### PROBLEM DESCRIPTION
Whenever the word "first" turns up in a line of the data below, copy that line.

### DATA
★ ★ ★ ★ ★

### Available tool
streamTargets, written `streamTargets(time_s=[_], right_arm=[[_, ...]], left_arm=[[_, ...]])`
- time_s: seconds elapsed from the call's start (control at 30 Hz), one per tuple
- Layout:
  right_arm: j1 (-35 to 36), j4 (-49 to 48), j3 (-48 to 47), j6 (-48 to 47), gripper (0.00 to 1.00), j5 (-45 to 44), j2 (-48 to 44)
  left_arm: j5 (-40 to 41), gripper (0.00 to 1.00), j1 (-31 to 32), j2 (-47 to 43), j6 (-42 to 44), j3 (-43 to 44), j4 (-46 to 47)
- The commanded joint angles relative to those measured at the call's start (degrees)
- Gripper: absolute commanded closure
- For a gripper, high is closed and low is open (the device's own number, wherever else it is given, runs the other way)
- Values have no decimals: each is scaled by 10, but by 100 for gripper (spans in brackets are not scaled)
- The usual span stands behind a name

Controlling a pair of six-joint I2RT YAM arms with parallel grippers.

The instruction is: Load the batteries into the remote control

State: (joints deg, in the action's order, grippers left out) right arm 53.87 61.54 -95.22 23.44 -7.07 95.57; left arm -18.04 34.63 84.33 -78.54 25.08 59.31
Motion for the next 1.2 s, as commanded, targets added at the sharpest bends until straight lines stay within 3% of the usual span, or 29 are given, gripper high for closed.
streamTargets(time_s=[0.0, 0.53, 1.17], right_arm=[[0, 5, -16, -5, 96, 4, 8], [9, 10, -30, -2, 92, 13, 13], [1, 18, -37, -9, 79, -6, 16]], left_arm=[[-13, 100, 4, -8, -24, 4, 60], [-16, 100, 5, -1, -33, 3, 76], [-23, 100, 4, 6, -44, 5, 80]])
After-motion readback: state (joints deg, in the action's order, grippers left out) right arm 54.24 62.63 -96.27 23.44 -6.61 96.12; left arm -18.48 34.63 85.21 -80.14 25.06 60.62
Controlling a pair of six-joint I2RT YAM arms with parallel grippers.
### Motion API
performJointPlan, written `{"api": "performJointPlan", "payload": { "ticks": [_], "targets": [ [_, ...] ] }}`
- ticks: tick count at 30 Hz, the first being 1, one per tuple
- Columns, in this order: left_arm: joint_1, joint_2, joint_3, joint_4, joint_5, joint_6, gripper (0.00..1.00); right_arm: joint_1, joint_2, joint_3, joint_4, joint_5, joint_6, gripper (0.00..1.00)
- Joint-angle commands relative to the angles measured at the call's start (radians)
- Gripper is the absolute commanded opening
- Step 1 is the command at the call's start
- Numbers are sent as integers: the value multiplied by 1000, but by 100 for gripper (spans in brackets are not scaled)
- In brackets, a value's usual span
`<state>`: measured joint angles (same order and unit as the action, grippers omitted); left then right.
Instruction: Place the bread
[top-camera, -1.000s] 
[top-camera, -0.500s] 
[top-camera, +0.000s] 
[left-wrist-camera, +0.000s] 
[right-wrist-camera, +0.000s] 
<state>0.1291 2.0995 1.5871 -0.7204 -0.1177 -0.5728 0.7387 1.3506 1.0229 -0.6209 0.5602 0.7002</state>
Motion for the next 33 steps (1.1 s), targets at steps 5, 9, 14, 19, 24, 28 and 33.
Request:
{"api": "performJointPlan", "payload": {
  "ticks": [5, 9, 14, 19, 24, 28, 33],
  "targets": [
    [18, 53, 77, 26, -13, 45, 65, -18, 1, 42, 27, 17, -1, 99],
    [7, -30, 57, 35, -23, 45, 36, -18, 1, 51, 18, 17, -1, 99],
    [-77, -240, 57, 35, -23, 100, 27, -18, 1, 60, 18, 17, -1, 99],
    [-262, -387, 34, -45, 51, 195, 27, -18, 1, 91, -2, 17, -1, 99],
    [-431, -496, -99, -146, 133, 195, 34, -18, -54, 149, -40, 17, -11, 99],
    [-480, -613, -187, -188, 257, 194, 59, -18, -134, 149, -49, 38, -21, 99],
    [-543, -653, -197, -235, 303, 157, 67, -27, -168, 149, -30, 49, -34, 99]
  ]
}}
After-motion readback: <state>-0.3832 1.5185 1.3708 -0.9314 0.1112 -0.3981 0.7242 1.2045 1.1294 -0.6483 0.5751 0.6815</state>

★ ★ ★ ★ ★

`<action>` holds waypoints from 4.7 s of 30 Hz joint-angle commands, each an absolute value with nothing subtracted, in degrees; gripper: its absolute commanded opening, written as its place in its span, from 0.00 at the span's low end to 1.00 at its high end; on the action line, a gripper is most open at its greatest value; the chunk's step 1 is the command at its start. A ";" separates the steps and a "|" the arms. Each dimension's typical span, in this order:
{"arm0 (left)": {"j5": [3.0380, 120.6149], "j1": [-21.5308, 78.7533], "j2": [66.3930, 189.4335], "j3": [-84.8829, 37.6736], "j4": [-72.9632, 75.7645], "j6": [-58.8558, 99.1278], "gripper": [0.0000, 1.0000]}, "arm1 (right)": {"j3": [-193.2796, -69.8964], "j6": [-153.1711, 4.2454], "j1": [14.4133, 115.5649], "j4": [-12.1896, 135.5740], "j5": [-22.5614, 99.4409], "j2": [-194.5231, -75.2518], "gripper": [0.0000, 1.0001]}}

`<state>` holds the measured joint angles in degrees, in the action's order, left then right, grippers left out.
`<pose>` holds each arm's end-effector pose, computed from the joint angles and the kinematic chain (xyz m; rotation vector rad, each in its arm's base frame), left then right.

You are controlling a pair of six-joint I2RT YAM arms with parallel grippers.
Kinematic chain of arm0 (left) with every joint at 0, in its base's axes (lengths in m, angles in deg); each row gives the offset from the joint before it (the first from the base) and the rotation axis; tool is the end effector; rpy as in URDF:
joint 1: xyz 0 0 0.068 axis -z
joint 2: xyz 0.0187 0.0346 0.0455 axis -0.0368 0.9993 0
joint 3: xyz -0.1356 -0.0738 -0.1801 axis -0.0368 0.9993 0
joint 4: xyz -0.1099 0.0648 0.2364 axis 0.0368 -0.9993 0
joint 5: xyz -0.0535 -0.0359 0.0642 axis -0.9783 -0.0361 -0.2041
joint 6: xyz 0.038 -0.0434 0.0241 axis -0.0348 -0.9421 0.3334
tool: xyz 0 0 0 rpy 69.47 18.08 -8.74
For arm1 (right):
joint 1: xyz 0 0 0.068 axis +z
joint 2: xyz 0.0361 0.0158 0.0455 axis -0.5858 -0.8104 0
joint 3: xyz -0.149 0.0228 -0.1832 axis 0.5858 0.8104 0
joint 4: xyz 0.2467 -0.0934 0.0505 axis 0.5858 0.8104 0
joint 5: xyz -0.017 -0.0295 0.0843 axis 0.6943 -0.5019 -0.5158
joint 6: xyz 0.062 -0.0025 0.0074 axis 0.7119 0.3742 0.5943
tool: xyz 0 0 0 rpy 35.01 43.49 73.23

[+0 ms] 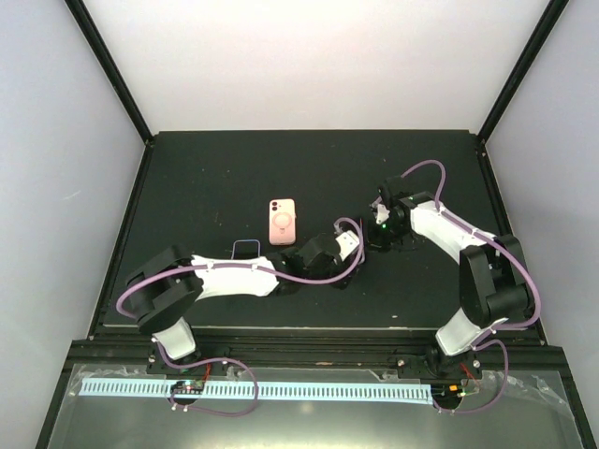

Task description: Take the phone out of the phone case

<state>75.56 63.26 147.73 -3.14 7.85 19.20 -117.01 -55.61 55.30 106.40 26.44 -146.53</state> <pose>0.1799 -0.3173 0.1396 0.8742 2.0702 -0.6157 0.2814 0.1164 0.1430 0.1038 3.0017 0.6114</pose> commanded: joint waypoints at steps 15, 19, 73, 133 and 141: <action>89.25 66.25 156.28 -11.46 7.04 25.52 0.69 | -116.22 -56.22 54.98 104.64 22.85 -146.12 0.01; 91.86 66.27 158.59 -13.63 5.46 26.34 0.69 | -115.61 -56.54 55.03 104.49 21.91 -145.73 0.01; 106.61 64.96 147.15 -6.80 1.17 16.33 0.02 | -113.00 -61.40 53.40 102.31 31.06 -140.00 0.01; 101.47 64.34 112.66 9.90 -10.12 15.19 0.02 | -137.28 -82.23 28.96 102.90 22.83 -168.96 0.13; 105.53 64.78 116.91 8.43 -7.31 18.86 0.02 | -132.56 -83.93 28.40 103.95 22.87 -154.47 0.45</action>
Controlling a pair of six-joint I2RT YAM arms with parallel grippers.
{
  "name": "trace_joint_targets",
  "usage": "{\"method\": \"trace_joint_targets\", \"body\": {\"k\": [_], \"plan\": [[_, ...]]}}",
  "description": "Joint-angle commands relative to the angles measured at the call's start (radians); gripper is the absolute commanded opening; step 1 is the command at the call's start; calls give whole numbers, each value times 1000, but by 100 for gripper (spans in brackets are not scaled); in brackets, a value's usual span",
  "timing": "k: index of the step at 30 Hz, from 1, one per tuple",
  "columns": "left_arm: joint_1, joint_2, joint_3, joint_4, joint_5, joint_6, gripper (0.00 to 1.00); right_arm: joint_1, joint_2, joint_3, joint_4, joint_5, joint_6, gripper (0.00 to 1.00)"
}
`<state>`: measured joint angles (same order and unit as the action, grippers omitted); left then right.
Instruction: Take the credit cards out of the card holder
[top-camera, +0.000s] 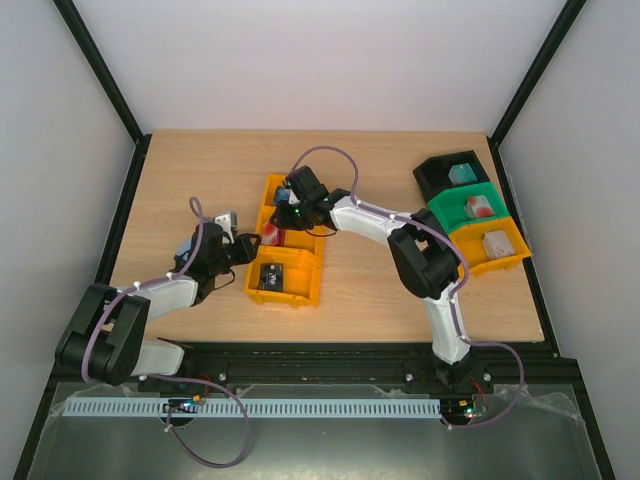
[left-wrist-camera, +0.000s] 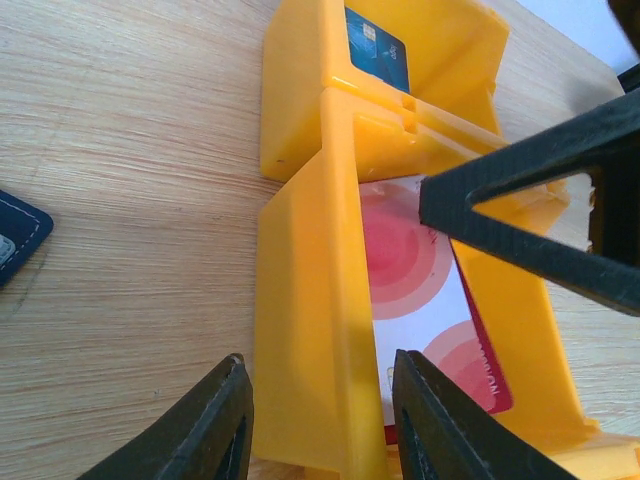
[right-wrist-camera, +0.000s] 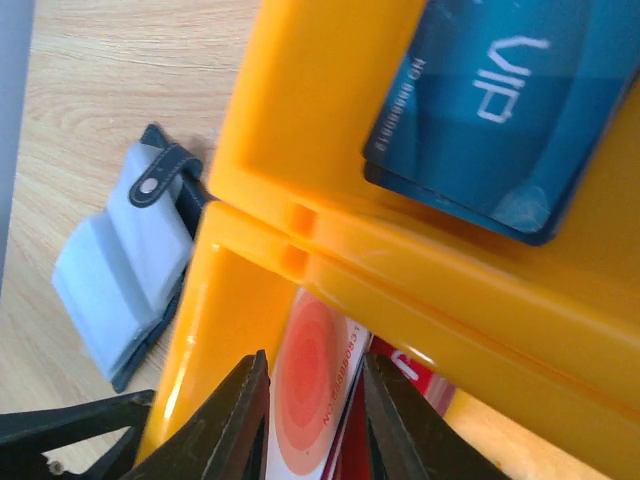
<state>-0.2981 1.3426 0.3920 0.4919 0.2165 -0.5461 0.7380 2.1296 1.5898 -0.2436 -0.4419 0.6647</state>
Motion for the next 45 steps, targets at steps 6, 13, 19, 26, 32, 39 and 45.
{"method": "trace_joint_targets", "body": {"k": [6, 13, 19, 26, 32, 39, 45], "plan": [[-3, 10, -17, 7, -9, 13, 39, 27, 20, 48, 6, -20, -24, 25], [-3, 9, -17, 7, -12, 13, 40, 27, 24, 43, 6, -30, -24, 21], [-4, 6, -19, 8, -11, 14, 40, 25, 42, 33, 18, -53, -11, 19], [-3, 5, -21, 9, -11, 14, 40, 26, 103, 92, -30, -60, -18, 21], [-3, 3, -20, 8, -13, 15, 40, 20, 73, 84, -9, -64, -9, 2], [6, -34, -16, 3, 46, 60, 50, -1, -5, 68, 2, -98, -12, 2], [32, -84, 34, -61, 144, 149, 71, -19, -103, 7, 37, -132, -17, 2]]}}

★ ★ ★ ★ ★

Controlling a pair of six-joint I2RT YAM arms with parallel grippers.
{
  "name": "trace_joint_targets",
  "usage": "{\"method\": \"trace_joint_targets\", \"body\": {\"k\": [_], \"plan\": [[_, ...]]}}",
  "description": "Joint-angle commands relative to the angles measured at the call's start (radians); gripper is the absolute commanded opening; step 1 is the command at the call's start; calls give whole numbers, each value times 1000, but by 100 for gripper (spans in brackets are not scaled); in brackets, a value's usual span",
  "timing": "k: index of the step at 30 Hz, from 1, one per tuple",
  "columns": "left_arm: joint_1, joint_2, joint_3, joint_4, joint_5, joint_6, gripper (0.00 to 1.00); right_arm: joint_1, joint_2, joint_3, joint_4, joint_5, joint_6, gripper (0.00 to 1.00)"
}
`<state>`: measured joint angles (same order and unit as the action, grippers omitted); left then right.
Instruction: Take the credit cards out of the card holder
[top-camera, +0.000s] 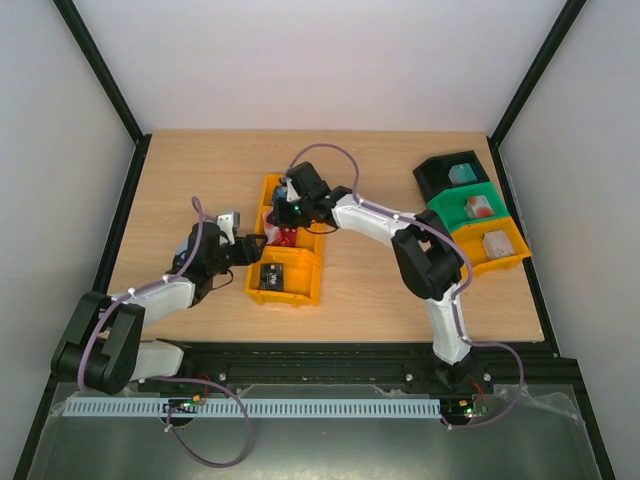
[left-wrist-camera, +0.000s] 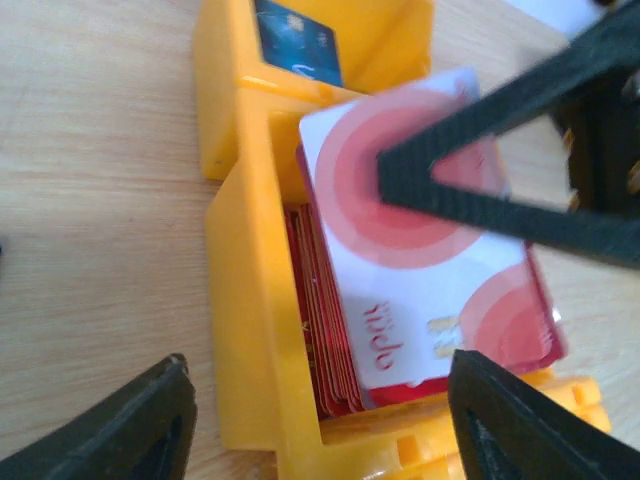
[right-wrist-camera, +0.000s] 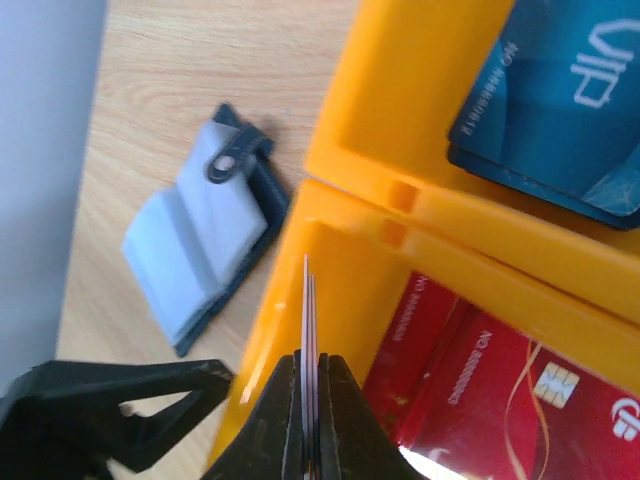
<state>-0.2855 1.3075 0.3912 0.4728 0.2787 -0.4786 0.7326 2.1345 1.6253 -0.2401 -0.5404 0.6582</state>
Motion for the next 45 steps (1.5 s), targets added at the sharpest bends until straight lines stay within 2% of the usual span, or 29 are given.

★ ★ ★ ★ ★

### RESULT OF THIS EXERCISE
- ticks: tick count at 30 Hz, the first being 1, one per tuple
Kinematic chain of arm0 (left) with every joint at 0, in its base's axes (lengths in m, angles in deg); each row gives the offset from the joint before it (the first from the base) and the rotation axis; tool is the end effector; rpy as in URDF:

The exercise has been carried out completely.